• _Task to carry out_
Images excluded, reproduce each line of the records exactly as it stands.

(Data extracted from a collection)
--- START ---

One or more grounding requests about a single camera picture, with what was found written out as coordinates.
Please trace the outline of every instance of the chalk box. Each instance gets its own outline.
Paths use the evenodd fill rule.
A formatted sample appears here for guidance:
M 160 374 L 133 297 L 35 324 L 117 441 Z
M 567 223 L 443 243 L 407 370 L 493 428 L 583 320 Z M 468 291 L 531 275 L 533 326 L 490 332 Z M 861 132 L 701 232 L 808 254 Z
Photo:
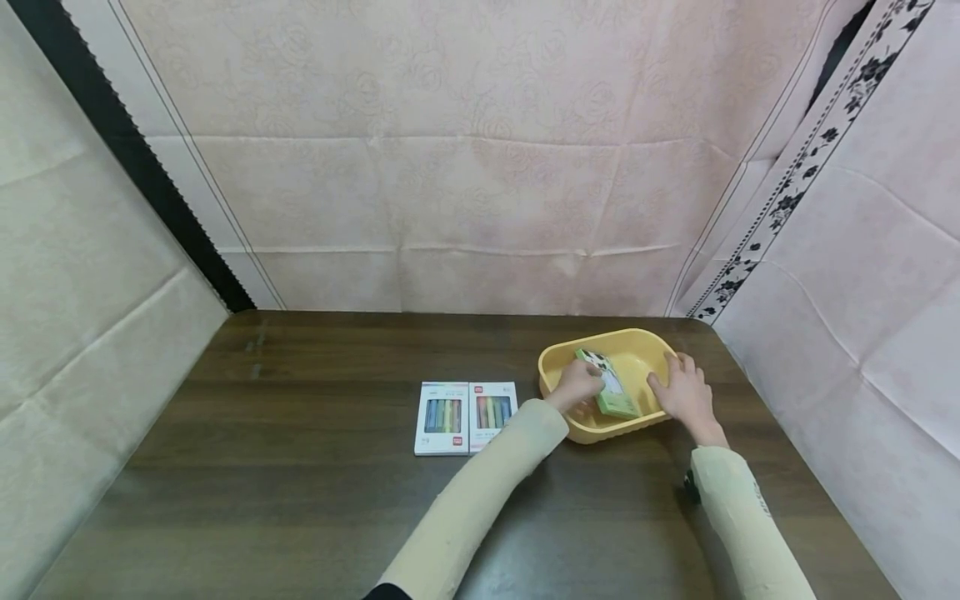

--- END ---

• _Final answer_
One or more grounding requests about a single camera picture, with what was found written out as coordinates.
Please trace the outline of every instance of the chalk box. Each instance gets its own outline.
Paths use the evenodd fill rule.
A formatted sample appears here for guidance:
M 160 374 L 133 297 L 35 324 L 117 441 Z
M 567 223 L 443 243 L 407 370 L 493 428 L 583 320 Z M 468 291 L 531 275 L 533 326 L 490 332 Z M 861 132 L 701 232 L 808 254 Z
Photo:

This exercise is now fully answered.